Summer is almost universally something that people look forward to. For those with pollen allergies, however, summer usually means the start of the hay fever season. Allergies occur when the body reacts to a compound as if it were harmful, initiating an unnecessary immune response. Pollen is just one allergy of many, but allergic reactions all work in a similar way; they involve the release of a huge amount of histamine. Histamine is a compound responsible for many symptoms of an allergic reaction. They attract white blood cells to the area of perceived ‘infection’, and cause inflammation by triggering capillaries to widen and fluid to leak into surround tissue, leading to swelling, tenderness, and redness. Treating allergic symptoms, therefore, becomes a case of simply blocking the activity of histamine. Antihistamines counteract the downstream effects of histamine by blocking H (histamine) receptors, so that any histamine released cannot reach its target area, reducing the severity of allergic symptoms. Antihistamines are not a cure to allergies, but they are useful in treating them. It is worth noting, however, that the development and use of antihistamines is changing. First generation antihistamines have a prominent seda-
tive effect, and for this reasons they are now are far less favoured as a means of treating allergies. Recently, they have been superseded by a newer, second generation of antihistamines which are designed to be as effective as before, but less sedating.
Whether or not caffeine qualifies as a ‘medicine cabinet essential’ may depend on who you ask, but considering that 90% of adults worldwide consume caffeine in some form, it is worth discussing here. First, consider a molecule called adenosine. It is one of the fundamental building blocks of DNA and RNA— essential for all life that we know of—and regulates a huge array of physiological processes. Adenosine helps in cellular energy transfer by forming molecules like adenosine triphosphate (ATP) and adenosine diphosphate (ADP). It also plays a role in various reaction pathways in the brain by forming signalling molecules like cyclic adenosine monophosphate (cAMP). It is adenosine’s role in promoting sleep, however, that is most affected by caffeine. In the brain, adenosine is an inhibitory neurotransmitter which suppresses nerve cell activity and causes drowsiness. Levels of adenosine gradually rise when we are awake such that we feel sleepy toward the end of the day before it is broken down over night and the cycle repeats.
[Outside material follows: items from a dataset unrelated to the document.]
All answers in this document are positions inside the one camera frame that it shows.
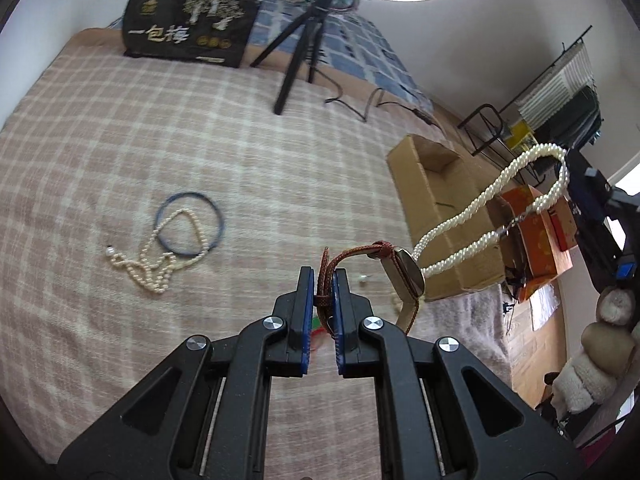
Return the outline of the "brown strap wristwatch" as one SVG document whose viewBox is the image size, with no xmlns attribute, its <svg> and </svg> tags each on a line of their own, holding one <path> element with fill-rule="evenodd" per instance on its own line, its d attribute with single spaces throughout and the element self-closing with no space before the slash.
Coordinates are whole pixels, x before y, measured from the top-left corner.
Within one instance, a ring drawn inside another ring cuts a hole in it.
<svg viewBox="0 0 640 480">
<path fill-rule="evenodd" d="M 323 249 L 314 294 L 314 306 L 322 327 L 334 335 L 334 328 L 330 323 L 334 271 L 343 260 L 362 255 L 382 264 L 390 284 L 402 302 L 396 325 L 405 334 L 410 333 L 418 317 L 420 298 L 424 294 L 424 277 L 418 264 L 404 248 L 394 246 L 385 240 L 343 250 L 335 257 L 330 256 L 329 248 Z"/>
</svg>

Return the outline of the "orange cloth covered stand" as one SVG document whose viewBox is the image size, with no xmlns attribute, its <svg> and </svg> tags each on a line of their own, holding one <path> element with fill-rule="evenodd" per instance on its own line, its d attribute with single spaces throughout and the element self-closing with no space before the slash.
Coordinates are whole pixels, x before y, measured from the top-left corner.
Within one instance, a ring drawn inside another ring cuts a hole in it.
<svg viewBox="0 0 640 480">
<path fill-rule="evenodd" d="M 573 267 L 570 248 L 562 226 L 562 214 L 570 213 L 561 198 L 550 210 L 532 214 L 509 231 L 513 256 L 504 258 L 506 278 L 518 302 L 526 301 L 542 286 Z"/>
</svg>

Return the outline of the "black clothes rack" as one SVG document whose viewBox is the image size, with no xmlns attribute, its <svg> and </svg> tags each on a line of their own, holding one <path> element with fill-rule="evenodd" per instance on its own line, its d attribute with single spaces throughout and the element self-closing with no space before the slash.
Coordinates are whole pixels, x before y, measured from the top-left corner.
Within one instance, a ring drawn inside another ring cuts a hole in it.
<svg viewBox="0 0 640 480">
<path fill-rule="evenodd" d="M 580 35 L 503 106 L 484 103 L 459 122 L 473 156 L 502 169 L 538 144 L 579 151 L 595 144 L 604 123 L 594 73 Z"/>
</svg>

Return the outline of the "white plush toy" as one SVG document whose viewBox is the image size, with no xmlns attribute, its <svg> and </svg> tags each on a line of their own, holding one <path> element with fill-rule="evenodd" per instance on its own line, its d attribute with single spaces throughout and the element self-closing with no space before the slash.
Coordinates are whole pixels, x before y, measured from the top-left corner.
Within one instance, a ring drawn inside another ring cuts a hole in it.
<svg viewBox="0 0 640 480">
<path fill-rule="evenodd" d="M 597 321 L 582 332 L 580 350 L 552 382 L 551 405 L 562 419 L 614 396 L 639 354 L 639 325 L 632 322 L 636 298 L 629 289 L 608 287 L 600 293 Z"/>
</svg>

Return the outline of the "cardboard box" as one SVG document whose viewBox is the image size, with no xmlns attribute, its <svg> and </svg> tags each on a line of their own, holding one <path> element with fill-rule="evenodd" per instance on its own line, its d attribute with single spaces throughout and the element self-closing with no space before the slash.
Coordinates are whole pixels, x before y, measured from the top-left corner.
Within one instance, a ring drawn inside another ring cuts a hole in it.
<svg viewBox="0 0 640 480">
<path fill-rule="evenodd" d="M 438 142 L 409 134 L 388 154 L 387 165 L 404 208 L 411 243 L 443 221 L 454 217 L 495 180 L 484 166 Z M 419 258 L 426 268 L 465 248 L 483 234 L 513 217 L 505 200 L 497 196 L 474 217 L 436 237 Z M 439 300 L 476 292 L 506 279 L 506 267 L 515 266 L 520 254 L 506 238 L 468 261 L 425 280 L 425 298 Z"/>
</svg>

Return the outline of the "pink plaid blanket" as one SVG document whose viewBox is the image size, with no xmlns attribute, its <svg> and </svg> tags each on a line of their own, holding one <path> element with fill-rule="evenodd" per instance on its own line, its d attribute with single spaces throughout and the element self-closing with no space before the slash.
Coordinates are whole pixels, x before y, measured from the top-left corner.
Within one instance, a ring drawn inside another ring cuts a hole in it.
<svg viewBox="0 0 640 480">
<path fill-rule="evenodd" d="M 70 40 L 1 131 L 1 394 L 47 462 L 193 334 L 267 315 L 302 266 L 410 247 L 387 153 L 430 127 L 367 120 L 281 75 Z"/>
</svg>

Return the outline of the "black tripod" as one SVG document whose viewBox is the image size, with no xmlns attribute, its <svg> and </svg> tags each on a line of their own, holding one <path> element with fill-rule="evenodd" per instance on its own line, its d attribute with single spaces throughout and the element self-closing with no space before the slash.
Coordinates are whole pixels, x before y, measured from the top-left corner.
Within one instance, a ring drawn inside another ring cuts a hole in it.
<svg viewBox="0 0 640 480">
<path fill-rule="evenodd" d="M 273 105 L 274 114 L 281 115 L 283 113 L 286 101 L 303 62 L 308 63 L 308 84 L 314 82 L 320 58 L 322 36 L 326 28 L 326 18 L 330 13 L 332 2 L 333 0 L 310 0 L 307 10 L 297 18 L 294 18 L 283 29 L 283 32 L 250 63 L 250 67 L 258 67 L 272 52 L 277 50 L 277 47 L 284 43 L 285 39 L 291 37 L 296 30 L 302 30 L 291 56 L 291 61 L 288 63 L 278 97 Z"/>
</svg>

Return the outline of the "black snack bag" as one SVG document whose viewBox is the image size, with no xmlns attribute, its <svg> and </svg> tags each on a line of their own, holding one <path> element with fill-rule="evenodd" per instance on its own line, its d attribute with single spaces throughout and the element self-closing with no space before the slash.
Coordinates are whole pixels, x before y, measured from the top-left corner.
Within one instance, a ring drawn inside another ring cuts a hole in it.
<svg viewBox="0 0 640 480">
<path fill-rule="evenodd" d="M 238 68 L 262 0 L 128 0 L 122 42 L 133 58 Z"/>
</svg>

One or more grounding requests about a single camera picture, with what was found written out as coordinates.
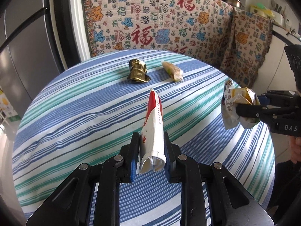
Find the person's right hand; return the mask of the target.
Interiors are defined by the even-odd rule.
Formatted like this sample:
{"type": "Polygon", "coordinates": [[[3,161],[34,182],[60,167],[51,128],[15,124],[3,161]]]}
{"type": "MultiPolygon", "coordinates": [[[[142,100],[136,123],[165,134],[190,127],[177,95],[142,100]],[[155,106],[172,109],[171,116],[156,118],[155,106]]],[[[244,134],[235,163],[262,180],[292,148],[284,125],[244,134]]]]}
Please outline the person's right hand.
{"type": "Polygon", "coordinates": [[[301,161],[301,138],[289,136],[289,145],[291,150],[290,160],[297,164],[301,161]]]}

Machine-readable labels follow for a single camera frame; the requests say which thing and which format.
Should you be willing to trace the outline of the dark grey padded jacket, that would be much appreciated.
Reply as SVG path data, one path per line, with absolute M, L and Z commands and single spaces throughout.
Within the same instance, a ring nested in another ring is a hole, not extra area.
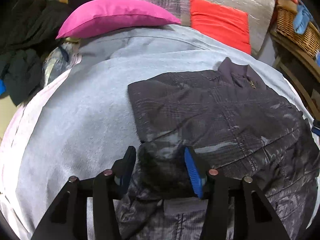
M 250 67 L 164 73 L 128 86 L 141 145 L 117 208 L 123 239 L 198 239 L 205 211 L 174 198 L 193 193 L 183 146 L 229 178 L 251 176 L 291 239 L 306 230 L 317 198 L 319 148 L 308 120 Z

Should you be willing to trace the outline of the dark clothes pile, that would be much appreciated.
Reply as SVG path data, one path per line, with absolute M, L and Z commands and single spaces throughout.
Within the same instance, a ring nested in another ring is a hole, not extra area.
M 1 25 L 1 81 L 19 105 L 42 85 L 44 58 L 72 9 L 57 0 L 19 0 Z

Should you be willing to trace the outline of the white pink bed sheet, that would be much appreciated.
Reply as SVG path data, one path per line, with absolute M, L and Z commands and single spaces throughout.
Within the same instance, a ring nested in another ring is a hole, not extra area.
M 86 159 L 77 87 L 82 56 L 18 108 L 1 144 L 1 211 L 19 239 L 30 239 L 69 176 L 83 178 Z

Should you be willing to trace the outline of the light grey bed blanket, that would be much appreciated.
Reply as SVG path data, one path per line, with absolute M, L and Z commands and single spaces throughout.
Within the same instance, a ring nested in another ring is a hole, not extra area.
M 82 63 L 72 77 L 82 110 L 82 154 L 86 174 L 97 175 L 128 146 L 141 145 L 128 86 L 164 73 L 217 70 L 225 59 L 250 66 L 277 94 L 312 117 L 299 96 L 273 67 L 191 28 L 129 28 L 81 41 Z

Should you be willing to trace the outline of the blue garment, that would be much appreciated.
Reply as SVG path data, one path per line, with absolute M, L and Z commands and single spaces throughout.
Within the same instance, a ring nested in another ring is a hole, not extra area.
M 4 94 L 7 91 L 6 86 L 3 80 L 0 80 L 0 95 Z

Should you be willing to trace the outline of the floral patterned pillow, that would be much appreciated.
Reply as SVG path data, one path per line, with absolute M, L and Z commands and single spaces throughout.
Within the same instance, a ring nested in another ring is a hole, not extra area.
M 42 66 L 43 87 L 81 62 L 79 48 L 80 39 L 68 37 L 47 56 Z

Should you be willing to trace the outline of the red pillow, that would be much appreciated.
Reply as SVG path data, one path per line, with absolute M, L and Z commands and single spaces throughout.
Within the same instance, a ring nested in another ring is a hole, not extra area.
M 206 0 L 189 0 L 189 3 L 191 28 L 251 54 L 248 13 Z

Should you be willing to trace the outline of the light blue cloth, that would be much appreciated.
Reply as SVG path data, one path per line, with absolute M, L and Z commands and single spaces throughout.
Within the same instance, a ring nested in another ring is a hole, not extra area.
M 303 4 L 297 5 L 297 14 L 293 20 L 293 29 L 295 33 L 303 35 L 311 20 L 313 20 L 313 17 L 307 7 Z

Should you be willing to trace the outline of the magenta pillow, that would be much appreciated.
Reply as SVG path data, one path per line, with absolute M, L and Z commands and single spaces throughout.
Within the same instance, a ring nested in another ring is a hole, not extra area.
M 89 38 L 123 28 L 180 23 L 172 13 L 147 1 L 92 0 L 69 15 L 56 38 Z

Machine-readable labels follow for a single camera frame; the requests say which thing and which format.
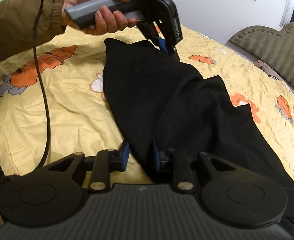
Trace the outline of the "brown jacket left forearm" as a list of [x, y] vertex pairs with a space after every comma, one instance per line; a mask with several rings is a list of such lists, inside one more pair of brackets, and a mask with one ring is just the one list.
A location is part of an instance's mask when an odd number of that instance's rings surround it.
[[[33, 26], [41, 0], [0, 2], [0, 62], [33, 47]], [[36, 44], [42, 45], [65, 32], [62, 25], [64, 0], [44, 0], [37, 27]]]

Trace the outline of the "person's left hand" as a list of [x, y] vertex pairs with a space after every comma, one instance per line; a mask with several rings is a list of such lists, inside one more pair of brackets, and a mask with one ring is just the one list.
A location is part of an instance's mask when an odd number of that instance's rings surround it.
[[[72, 7], [80, 3], [84, 3], [90, 0], [64, 0], [61, 13], [61, 25], [70, 26], [74, 29], [79, 29], [79, 27], [74, 23], [74, 21], [67, 14], [65, 9], [67, 7]], [[128, 2], [130, 0], [118, 0], [123, 2]], [[88, 27], [82, 29], [86, 34], [91, 35], [104, 35], [106, 33], [116, 33], [117, 31], [123, 31], [126, 28], [134, 27], [137, 24], [135, 18], [130, 18], [129, 20], [120, 11], [111, 12], [107, 6], [103, 5], [94, 16], [95, 25], [93, 27]]]

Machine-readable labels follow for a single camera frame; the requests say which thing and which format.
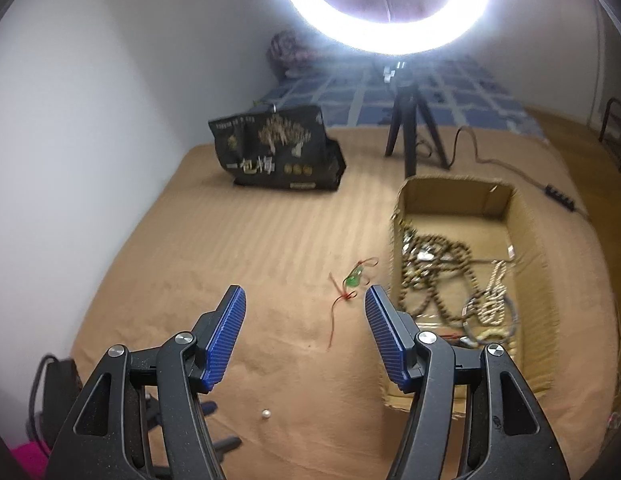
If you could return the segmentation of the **cardboard box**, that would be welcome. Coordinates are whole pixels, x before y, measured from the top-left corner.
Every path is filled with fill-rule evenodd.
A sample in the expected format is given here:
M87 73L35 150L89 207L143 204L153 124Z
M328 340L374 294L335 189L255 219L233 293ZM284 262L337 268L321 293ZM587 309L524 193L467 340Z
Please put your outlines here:
M559 313L548 259L512 185L413 177L391 223L389 297L422 330L501 344L535 396L553 385Z

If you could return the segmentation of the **tan blanket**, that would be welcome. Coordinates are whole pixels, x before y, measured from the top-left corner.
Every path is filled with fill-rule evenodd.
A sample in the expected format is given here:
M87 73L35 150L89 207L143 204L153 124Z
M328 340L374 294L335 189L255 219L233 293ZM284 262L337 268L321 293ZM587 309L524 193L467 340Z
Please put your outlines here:
M161 344L242 286L246 318L208 420L216 436L242 439L224 462L231 479L382 479L401 438L406 417L383 404L363 303L339 301L333 282L373 257L370 278L388 283L404 163L383 156L381 129L335 137L347 171L325 194L242 188L214 148L192 148L114 259L74 342L88 376L113 344ZM498 131L457 144L455 173L513 184L545 249L559 342L541 403L580 478L599 455L617 382L617 314L599 239L543 194L548 183L575 193L548 144Z

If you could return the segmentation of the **black snack bag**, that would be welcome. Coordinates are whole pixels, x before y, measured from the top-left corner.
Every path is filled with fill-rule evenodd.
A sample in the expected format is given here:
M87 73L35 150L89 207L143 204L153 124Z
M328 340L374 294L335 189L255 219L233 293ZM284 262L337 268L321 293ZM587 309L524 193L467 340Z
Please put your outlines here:
M335 192L347 170L317 105L243 113L208 126L220 166L237 185Z

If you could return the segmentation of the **black clothes rack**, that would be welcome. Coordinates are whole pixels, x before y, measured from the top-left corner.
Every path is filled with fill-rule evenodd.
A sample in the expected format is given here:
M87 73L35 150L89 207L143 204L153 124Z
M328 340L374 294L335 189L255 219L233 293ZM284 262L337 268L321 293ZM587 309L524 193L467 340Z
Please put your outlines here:
M618 98L606 102L598 141L617 158L617 170L621 174L621 100Z

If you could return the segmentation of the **black tripod stand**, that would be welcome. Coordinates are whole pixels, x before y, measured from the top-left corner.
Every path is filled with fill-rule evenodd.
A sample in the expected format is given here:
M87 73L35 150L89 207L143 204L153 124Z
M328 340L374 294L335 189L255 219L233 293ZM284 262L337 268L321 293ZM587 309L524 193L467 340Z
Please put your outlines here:
M411 68L404 61L396 61L385 67L383 73L384 82L393 91L394 96L384 156L390 157L393 154L399 133L403 133L405 178L408 179L417 174L417 118L421 117L430 133L434 152L439 158L439 166L448 170L451 165L449 165L437 123L427 100L419 89L415 76L411 73Z

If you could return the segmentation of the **blue checkered bed sheet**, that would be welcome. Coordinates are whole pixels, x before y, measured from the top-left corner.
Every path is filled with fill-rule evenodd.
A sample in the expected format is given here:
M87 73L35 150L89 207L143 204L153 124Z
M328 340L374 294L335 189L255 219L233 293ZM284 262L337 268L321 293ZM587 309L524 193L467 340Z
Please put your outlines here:
M386 58L346 58L288 72L254 102L253 112L316 104L329 127L387 126L395 84L384 80ZM539 123L486 68L470 56L427 54L409 64L440 127L506 130L542 139Z
Caffeine is similar in chemical structure to adenosine and is therefore able to occupy the same receptors in the synapse that adenosine can. However, while adenosine activates these receptors (making it an agonist), caffeine does not (making it an antagonist). Thus, when caffeine is blocking these receptors, adenosine is temporarily unable to bind to and activate them, leading to feelings of alertness.
Annabel (O)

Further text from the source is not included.